Heh, This maybe the only realistic example so far in this thread.
I retract my comment.
It doesn't matter whether white captures the rook or not because the rook will constantly give check if it is not captured. OP asked for positions which are drawn where one side appears to have a massive advantage.
Not necessarily so. White can still move to a safe square away from the Rook. And, then, The check could be blocked by White's Bishop. Leaving Black no other choice but to make either a random move with the Rook, or to perform a 2+ step plan to get back into checking White's King. Either way, White will deliver Checkmate.

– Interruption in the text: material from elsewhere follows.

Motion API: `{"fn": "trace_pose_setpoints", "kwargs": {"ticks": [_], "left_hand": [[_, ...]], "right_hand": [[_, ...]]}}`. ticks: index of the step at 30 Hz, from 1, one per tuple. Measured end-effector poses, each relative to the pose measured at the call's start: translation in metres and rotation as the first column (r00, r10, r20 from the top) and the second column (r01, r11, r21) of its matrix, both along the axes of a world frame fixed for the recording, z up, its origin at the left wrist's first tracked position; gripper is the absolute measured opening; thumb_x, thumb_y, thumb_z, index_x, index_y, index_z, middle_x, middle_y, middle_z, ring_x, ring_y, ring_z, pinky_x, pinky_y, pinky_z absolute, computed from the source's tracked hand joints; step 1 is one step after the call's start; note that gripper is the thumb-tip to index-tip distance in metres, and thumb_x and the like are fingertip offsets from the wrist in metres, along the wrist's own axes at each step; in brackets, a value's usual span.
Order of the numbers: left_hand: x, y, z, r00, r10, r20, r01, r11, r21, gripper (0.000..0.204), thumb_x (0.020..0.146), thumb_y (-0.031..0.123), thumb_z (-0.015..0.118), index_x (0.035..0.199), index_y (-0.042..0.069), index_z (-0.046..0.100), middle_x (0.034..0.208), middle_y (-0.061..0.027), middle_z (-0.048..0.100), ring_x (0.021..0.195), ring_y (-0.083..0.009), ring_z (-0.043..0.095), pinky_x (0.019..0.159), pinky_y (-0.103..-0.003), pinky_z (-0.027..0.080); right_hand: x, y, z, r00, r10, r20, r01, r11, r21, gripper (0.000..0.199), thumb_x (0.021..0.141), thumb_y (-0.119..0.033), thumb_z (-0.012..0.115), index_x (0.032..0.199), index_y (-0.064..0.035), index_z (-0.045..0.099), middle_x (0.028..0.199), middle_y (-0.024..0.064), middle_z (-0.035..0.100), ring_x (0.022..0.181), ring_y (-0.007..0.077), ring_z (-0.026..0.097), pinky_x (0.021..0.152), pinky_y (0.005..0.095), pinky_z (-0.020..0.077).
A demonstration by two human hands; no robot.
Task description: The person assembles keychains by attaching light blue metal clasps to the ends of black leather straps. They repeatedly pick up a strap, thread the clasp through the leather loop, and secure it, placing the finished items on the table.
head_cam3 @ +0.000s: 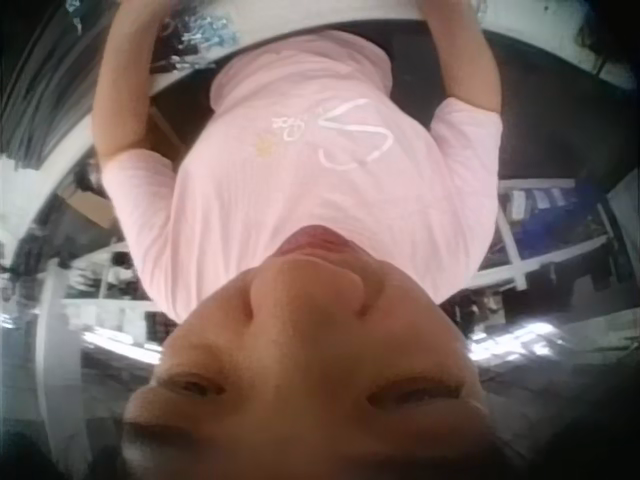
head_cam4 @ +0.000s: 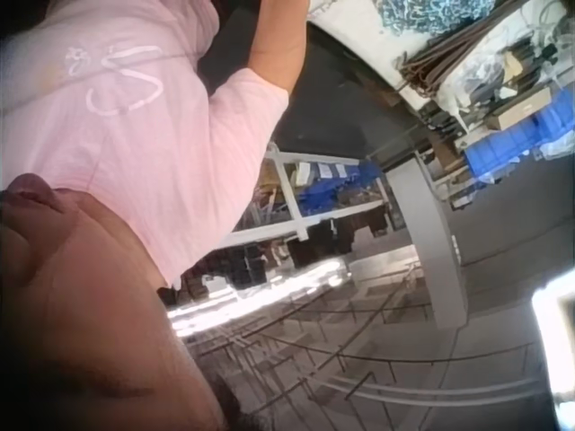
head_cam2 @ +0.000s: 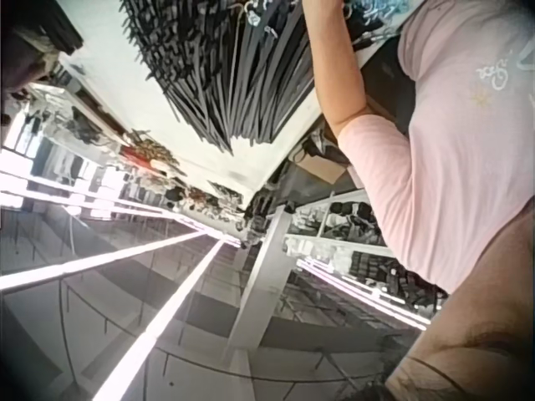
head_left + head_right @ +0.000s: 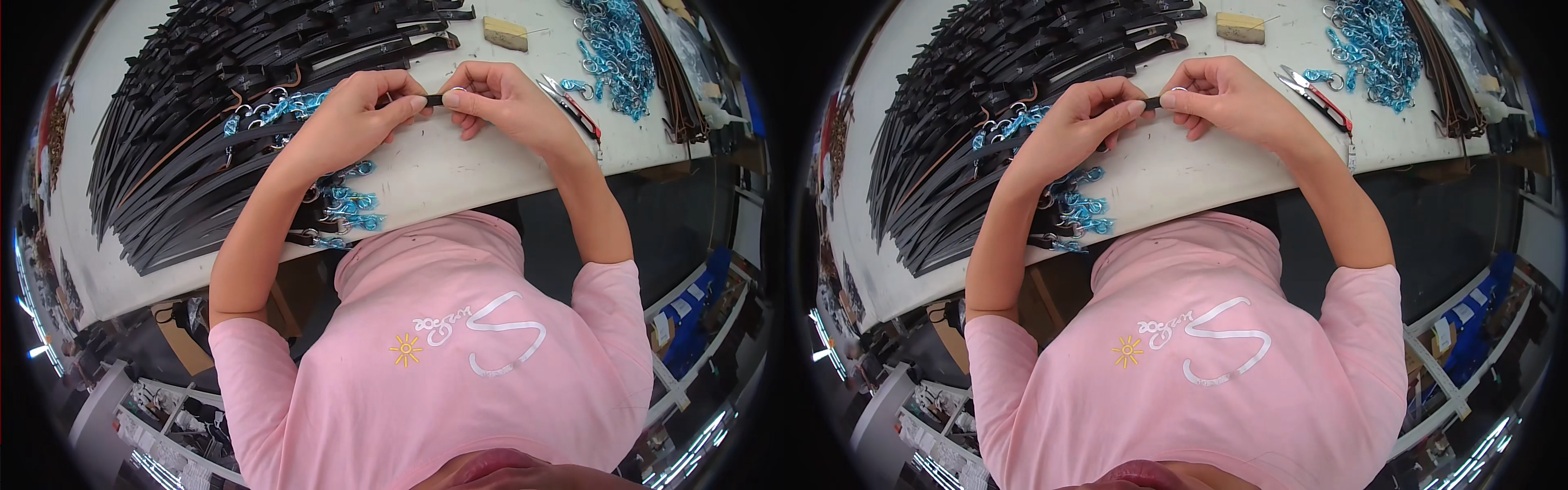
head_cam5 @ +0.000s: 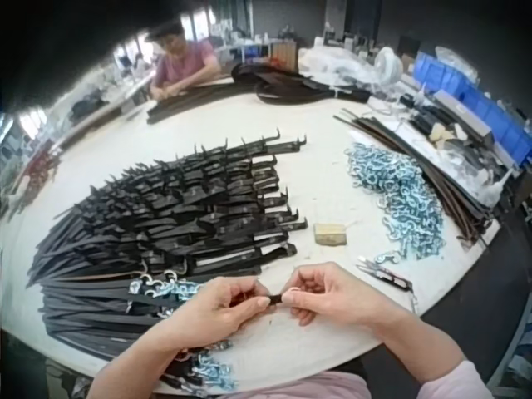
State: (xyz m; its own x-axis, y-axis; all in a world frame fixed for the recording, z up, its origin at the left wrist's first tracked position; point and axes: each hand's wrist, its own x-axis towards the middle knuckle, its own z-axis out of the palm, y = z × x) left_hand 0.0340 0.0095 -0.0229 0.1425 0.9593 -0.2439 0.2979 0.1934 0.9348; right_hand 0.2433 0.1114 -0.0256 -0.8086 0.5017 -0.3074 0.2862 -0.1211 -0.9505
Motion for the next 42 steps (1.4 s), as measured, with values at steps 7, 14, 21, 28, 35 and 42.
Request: {"fn": "trace_pose_setpoints", "kwargs": {"ticks": [7, 14, 21, 28, 35, 42], "left_hand": [[0.001, -0.006, 0.006, 0.993, 0.003, -0.116, 0.005, 0.998, 0.065, 0.023, 0.099, 0.021, 0.063, 0.106, 0.0, 0.068, 0.069, 0.0058, 0.052, 0.061, -0.0025, 0.044, 0.055, -0.019, 0.037], [-0.001, -0.012, 0.013, 0.983, 0.017, -0.185, 0.013, 0.987, 0.159, 0.02, 0.094, 0.013, 0.068, 0.106, -0.002, 0.068, 0.077, 0.0009, 0.062, 0.066, -0.0057, 0.052, 0.06, -0.021, 0.044], [0.0, -0.017, 0.025, 0.937, 0.128, -0.325, -0.026, 0.953, 0.302, 0.021, 0.087, 0.007, 0.073, 0.106, -0.002, 0.069, 0.089, -0.0055, 0.07, 0.075, -0.0091, 0.059, 0.065, -0.024, 0.047], [0.006, -0.021, 0.032, 0.931, 0.149, -0.335, -0.029, 0.941, 0.338, 0.019, 0.085, 0.002, 0.073, 0.103, -0.001, 0.071, 0.086, -0.0061, 0.068, 0.071, -0.0112, 0.059, 0.061, -0.024, 0.046], [0.006, -0.02, 0.022, 0.918, 0.203, -0.341, -0.059, 0.92, 0.389, 0.018, 0.086, 0.002, 0.073, 0.104, -0.001, 0.071, 0.087, -0.0059, 0.068, 0.073, -0.0109, 0.061, 0.061, -0.024, 0.047], [0.008, -0.021, 0.027, 0.9, 0.219, -0.378, -0.055, 0.915, 0.4, 0.016, 0.086, 0.002, 0.072, 0.102, 0.001, 0.072, 0.086, -0.0053, 0.068, 0.072, -0.0092, 0.062, 0.058, -0.023, 0.045]], "right_hand": [[0.001, 0.0, -0.002, 1.0, -0.003, -0.014, 0.002, 1.0, -0.006, 0.022, 0.096, -0.021, 0.066, 0.098, 0.0006, 0.066, 0.082, 0.0041, 0.064, 0.073, 0.0093, 0.063, 0.066, 0.0236, 0.0563], [0.002, 0.0, -0.005, 1.0, -0.009, -0.014, 0.008, 1.0, -0.015, 0.023, 0.096, -0.022, 0.067, 0.098, 0.0004, 0.066, 0.081, 0.004, 0.064, 0.072, 0.0092, 0.063, 0.066, 0.0236, 0.0564], [-0.002, 0.003, 0.006, 1.0, 0.022, 0.009, -0.021, 0.998, -0.064, 0.022, 0.098, -0.024, 0.065, 0.097, -0.0025, 0.065, 0.079, 0.001, 0.063, 0.076, 0.0081, 0.061, 0.073, 0.0242, 0.0534], [-0.016, 0.005, 0.012, 0.987, 0.157, -0.042, -0.162, 0.964, -0.209, 0.023, 0.099, -0.029, 0.062, 0.089, -0.0085, 0.059, 0.083, -0.0024, 0.059, 0.074, 0.0085, 0.058, 0.073, 0.0246, 0.0466], [-0.013, 0.005, 0.015, 0.992, 0.124, 0.013, -0.12, 0.978, -0.173, 0.023, 0.1, -0.03, 0.059, 0.09, -0.0095, 0.06, 0.085, -0.0013, 0.058, 0.074, 0.0095, 0.058, 0.073, 0.0244, 0.0466], [-0.015, 0.017, 0.009, 0.979, 0.203, 0.031, -0.197, 0.969, -0.147, 0.028, 0.101, -0.035, 0.057, 0.09, -0.0086, 0.06, 0.085, 0.0, 0.06, 0.071, 0.0107, 0.057, 0.069, 0.0263, 0.0479]]}}
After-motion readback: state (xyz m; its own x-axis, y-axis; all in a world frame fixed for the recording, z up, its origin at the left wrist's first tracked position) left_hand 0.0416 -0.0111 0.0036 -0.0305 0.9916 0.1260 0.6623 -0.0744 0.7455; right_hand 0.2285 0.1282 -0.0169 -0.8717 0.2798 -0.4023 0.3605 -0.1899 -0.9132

No brother 🤦♂️ If white moves the king away black will check with the rook. If white blocks the check with the bishop black will capture the bishop with check and it's still a draw.
Lol Actually, I already realized this. I was going to delete my comment and unstrike my old point, but you already replied before I did.

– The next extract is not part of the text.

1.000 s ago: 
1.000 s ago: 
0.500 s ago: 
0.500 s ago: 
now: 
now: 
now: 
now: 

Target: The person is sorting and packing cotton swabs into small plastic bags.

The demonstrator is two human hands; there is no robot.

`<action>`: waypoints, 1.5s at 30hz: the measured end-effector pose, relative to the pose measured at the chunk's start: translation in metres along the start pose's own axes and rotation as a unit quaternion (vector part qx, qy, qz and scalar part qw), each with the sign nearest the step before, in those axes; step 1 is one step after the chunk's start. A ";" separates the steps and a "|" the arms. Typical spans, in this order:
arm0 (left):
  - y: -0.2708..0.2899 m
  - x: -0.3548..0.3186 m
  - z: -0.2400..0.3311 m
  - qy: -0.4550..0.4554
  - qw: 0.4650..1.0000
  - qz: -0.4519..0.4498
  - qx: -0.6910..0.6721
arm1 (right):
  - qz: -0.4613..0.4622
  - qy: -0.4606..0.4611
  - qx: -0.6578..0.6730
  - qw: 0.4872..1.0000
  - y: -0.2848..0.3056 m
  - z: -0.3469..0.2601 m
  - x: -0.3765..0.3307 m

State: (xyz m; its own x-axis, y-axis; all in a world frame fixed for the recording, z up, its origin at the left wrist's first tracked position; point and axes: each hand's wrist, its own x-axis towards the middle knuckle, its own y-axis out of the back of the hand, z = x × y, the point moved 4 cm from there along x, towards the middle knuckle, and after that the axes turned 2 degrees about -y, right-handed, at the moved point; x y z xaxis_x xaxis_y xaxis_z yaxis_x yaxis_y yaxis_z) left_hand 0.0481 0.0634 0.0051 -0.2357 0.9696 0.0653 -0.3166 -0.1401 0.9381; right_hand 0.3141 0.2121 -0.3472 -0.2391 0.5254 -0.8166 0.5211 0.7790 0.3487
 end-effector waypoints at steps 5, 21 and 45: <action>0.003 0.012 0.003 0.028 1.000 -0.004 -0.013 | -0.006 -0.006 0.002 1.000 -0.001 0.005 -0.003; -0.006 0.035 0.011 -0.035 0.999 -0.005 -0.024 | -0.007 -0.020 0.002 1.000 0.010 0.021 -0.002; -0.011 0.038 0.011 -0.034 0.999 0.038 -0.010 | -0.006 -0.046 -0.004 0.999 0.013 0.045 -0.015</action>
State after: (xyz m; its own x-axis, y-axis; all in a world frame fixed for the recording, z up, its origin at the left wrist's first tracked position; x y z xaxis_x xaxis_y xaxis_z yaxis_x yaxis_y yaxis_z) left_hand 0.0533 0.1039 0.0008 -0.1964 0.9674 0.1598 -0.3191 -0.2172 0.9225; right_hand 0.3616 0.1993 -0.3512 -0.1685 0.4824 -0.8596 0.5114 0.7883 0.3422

And, please do not call me brother; if that's not what you call your sisters and Aunts and mother, etc. Let's have a little respect for gender, yes?
\_(.-.)_/
This position's utterly and completely impossible. There can never be more than 9 Queens from one player at the same time during any game. Edited - And, then, in this particular situation, there can't be more than 8: one pawn has already promoted to the Bishop. (The only way a player could have two Bishops of the same square color is if one was promoted from a pawn; since each Bishop of a player starts on a different square color.)
Also, Black's Rook having ever moved onto g7 as a response to White's King's move onto h8 already makes it a stalemate way before any of the Queens could even make it to that ^^ configuration.
Oh. I see.
lol Personally, for me, I'd try to keep it within "possible" situations, in according to the rules.
Of course, as a rebuttal against myself, someone might come along and wish for more "realistic" situations of draw. (No serious actual game of chess has ever been recorded where all 8 pawns of a player made it all the way to pawn promotion to produce 8 new Queens, whilst including still the player's original Queen.)
lol
Theoretical it is. ![]()
(Sounds like a 'Game of Greed', Which 1d4c6_O-1 was discussing in another thread.)
How are you so sure that White was going to play that move? What if White decided to move to a safe square instead?
Also, I'm not too sure what relevance perpetual check has to this topic: unless the moves are repetitive, perpetual checking itself doesn't end a game; neither is it related to whether or not White should take Black's Rook.